### WORK TASK
Transcribe the records exactly. Pictures do not belong in the transcription.

GIVEN RECORDS START

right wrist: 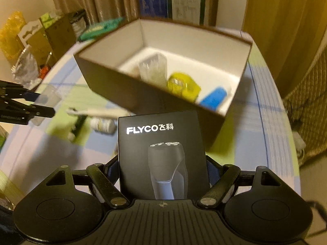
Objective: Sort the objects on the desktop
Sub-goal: 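Carry the FLYCO box and clear cup over the cardboard box with both tools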
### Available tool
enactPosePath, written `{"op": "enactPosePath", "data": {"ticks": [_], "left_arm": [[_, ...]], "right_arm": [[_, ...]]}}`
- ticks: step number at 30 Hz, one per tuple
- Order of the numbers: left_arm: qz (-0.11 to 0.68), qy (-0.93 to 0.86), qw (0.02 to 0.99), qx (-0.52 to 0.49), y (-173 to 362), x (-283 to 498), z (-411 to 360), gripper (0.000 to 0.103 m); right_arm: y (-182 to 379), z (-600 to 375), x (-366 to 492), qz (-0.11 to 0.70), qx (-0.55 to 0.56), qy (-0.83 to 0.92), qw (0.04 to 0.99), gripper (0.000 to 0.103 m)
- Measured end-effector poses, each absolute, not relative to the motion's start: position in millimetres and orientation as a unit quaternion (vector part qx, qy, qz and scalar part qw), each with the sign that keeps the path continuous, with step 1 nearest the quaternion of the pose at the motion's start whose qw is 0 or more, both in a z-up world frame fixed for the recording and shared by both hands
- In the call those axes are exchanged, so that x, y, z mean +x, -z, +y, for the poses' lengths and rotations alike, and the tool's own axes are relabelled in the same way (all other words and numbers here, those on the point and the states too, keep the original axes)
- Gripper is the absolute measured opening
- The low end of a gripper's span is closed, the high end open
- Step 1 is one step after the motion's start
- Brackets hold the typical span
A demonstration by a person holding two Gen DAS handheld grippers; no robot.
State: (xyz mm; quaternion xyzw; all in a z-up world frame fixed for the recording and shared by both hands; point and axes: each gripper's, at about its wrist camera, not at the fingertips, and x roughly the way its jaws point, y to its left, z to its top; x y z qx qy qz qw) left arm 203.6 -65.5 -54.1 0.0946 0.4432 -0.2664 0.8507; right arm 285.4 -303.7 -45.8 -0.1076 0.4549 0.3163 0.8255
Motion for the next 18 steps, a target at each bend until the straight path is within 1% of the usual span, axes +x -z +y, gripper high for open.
{"op": "enactPosePath", "data": {"ticks": [11,18], "left_arm": [[0.384,0.275,0.876,0.095,10,250,-102,0.048],[0.373,0.282,0.880,0.087,-4,303,-130,0.048]], "right_arm": [[-12,-282,340,0.397,-0.095,-0.335,0.849,0.078],[-17,-257,394,0.391,-0.100,-0.309,0.861,0.078]]}}
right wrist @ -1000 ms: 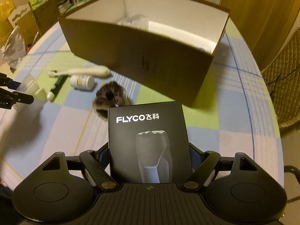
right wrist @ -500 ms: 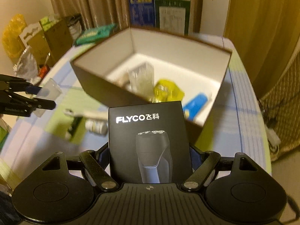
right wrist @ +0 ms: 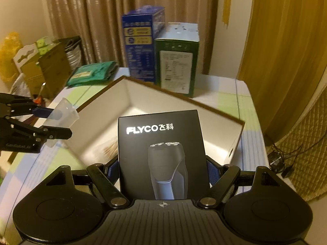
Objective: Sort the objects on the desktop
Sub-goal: 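Carry the FLYCO box and clear cup over the cardboard box with both tools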
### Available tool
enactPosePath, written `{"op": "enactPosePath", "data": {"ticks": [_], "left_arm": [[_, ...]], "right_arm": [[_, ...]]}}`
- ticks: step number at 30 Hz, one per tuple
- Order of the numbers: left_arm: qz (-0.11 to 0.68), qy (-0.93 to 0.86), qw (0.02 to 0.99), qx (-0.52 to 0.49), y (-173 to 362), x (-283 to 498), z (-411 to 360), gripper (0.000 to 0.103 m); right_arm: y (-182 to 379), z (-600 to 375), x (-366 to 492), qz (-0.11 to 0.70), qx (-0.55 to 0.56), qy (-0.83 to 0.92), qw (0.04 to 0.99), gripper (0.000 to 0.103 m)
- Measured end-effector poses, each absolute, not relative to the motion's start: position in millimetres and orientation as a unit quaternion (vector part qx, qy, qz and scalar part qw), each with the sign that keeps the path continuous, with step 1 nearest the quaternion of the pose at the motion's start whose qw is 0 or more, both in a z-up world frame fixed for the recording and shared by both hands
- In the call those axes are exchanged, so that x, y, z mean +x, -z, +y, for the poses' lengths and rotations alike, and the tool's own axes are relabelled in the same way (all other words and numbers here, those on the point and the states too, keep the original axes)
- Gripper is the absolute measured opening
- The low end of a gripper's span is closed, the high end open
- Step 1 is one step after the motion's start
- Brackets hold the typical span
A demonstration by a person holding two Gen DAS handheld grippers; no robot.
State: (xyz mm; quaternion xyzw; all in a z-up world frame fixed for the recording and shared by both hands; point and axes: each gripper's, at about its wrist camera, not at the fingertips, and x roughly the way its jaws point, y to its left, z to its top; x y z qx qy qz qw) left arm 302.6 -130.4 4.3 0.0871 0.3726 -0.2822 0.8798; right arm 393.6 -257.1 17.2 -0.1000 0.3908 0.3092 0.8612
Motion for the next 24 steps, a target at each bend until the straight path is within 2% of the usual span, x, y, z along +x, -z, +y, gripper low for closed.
{"op": "enactPosePath", "data": {"ticks": [13,24], "left_arm": [[0.419,0.270,0.862,0.091,31,396,-178,0.048],[0.447,0.254,0.849,0.119,67,433,-203,0.048]], "right_arm": [[19,-233,478,0.433,-0.090,-0.247,0.862,0.078],[59,-221,515,0.474,-0.064,-0.223,0.849,0.078]]}}
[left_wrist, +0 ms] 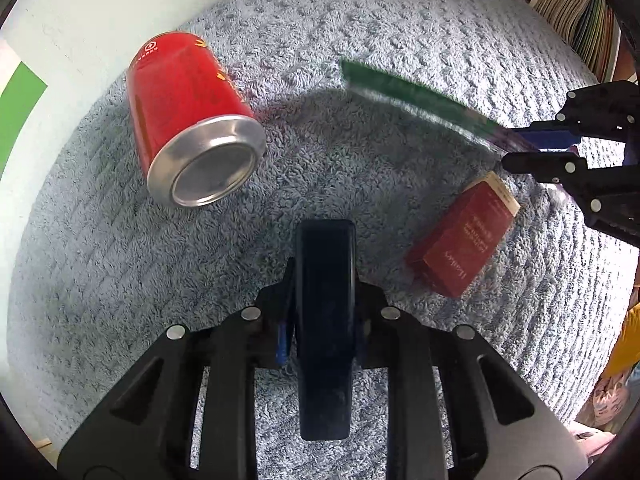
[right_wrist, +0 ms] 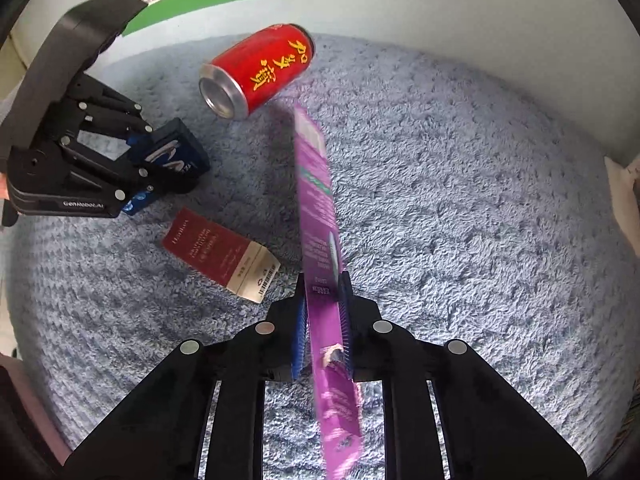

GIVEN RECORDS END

### COMPLETED TASK
right wrist: 
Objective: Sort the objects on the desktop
Sub-goal: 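Carry the FLYCO box and clear cup over the cardboard box with both tools
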### Available tool
enactPosePath, written `{"op": "enactPosePath", "data": {"ticks": [_], "left_arm": [[_, ...]], "right_arm": [[_, ...]]}}`
- ticks: step number at 30 Hz, one per tuple
- Order of the numbers: left_arm: qz (-0.11 to 0.68), qy (-0.93 to 0.86), qw (0.02 to 0.99), qx (-0.52 to 0.49), y (-173 to 362), x (-283 to 498), z (-411 to 360), gripper (0.000 to 0.103 m); right_arm: y (-182 to 379), z (-600 to 375), x (-366 to 492), qz (-0.11 to 0.70), qx (-0.55 to 0.56), qy (-0.83 to 0.92), qw (0.04 to 0.99), gripper (0.000 to 0.103 m)
- Measured end-effector poses, each absolute, not relative to the motion's start: position in millimetres and orientation as a unit quaternion (vector part qx, qy, qz and scalar part qw), each with the sign that keeps the path continuous, with step 1 nearest the quaternion of the pose at the motion's start whose qw is 0 or more, both in a z-up world frame fixed for the recording and shared by both hands
- In the call those axes are exchanged, so that x, y, z mean +x, -z, +y, for the poses' lengths and rotations alike, and the tool's own axes are relabelled in the same way (all other words and numbers here, those on the point and the states too, keep the original axes)
- Gripper is the absolute measured opening
- The low end of a gripper's span is closed, the high end open
- Step 1 is one step after the motion's start
- Brackets hold the typical span
A demonstration by a person holding two Gen DAS handheld grippers; no robot.
State: (xyz mm; quaternion xyzw; all in a z-up world frame fixed for the recording and shared by both hands; point and axes: each gripper's, at about its wrist camera, not at the fingertips, and x roughly the way its jaws point, y to its left, z to its top; x y z qx qy qz qw) left arm 203.6 -65.5 -54.1 0.0946 0.4432 -0.2664 0.8507; right arm 285.4 -303.7 -45.8 -0.1076 0.4549 0.3163 0.8255
Motion for the next 18 steps, a target at each bend until the straight path is within 1% of the usual span, axes +x -z +y, gripper high for open.
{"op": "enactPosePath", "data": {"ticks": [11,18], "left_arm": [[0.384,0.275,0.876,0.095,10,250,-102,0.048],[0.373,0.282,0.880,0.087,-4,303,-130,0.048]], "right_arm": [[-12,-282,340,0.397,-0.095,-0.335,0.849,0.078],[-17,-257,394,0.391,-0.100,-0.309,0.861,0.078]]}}
right wrist @ -1000 ms: 
right wrist @ -500 ms: 
right wrist @ +0 ms: 
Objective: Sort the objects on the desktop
Sub-goal: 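Carry the FLYCO box and clear cup over the cardboard box with both tools
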### Available tool
enactPosePath, written `{"op": "enactPosePath", "data": {"ticks": [_], "left_arm": [[_, ...]], "right_arm": [[_, ...]]}}`
- ticks: step number at 30 Hz, one per tuple
- Order of the numbers: left_arm: qz (-0.11 to 0.68), qy (-0.93 to 0.86), qw (0.02 to 0.99), qx (-0.52 to 0.49), y (-173 to 362), x (-283 to 498), z (-411 to 360), gripper (0.000 to 0.103 m); right_arm: y (-182 to 379), z (-600 to 375), x (-366 to 492), qz (-0.11 to 0.70), qx (-0.55 to 0.56), qy (-0.83 to 0.92), qw (0.04 to 0.99), gripper (0.000 to 0.103 m)
- Measured end-effector poses, each absolute, not relative to the motion's start: position in millimetres and orientation as a unit quaternion (vector part qx, qy, qz and scalar part qw), each with the sign that keeps the path continuous, with step 1 nearest the quaternion of the pose at the motion's start whose qw is 0 or more, both in a z-up world frame fixed for the recording and shared by both hands
- In the call those axes are exchanged, so that x, y, z mean +x, -z, +y, for the poses' lengths and rotations alike, and the tool's own axes are relabelled in the same way (all other words and numbers here, those on the point and the states too, keep the original axes)
- Gripper is the absolute measured opening
- The low end of a gripper's span is closed, the high end open
- Step 1 is one step after the motion's start
- Brackets hold the typical span
A demonstration by a person holding two Gen DAS handheld grippers; no robot.
State: (xyz mm; quaternion xyzw; all in a z-up world frame fixed for the recording and shared by both hands; point and axes: each gripper's, at about its wrist camera, not at the fingertips, and x roughly the way its jaws point, y to its left, z to its top; x y z qx qy qz qw) left arm 302.6 -130.4 4.3 0.0871 0.3726 -0.2822 0.8798; right arm 393.6 -257.1 17.2 -0.1000 0.3908 0.3092 0.8612
Motion for the next 24 steps, a target at each bend until the straight path is within 2% of the usual span, x, y, z along +x, -z, +y, gripper low for closed.
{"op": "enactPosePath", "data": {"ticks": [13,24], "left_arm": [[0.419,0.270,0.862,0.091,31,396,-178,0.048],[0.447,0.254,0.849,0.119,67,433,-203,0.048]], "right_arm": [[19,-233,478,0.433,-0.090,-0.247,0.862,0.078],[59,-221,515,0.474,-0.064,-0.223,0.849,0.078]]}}
[left_wrist, +0 ms] 
[right_wrist, +0 ms] 

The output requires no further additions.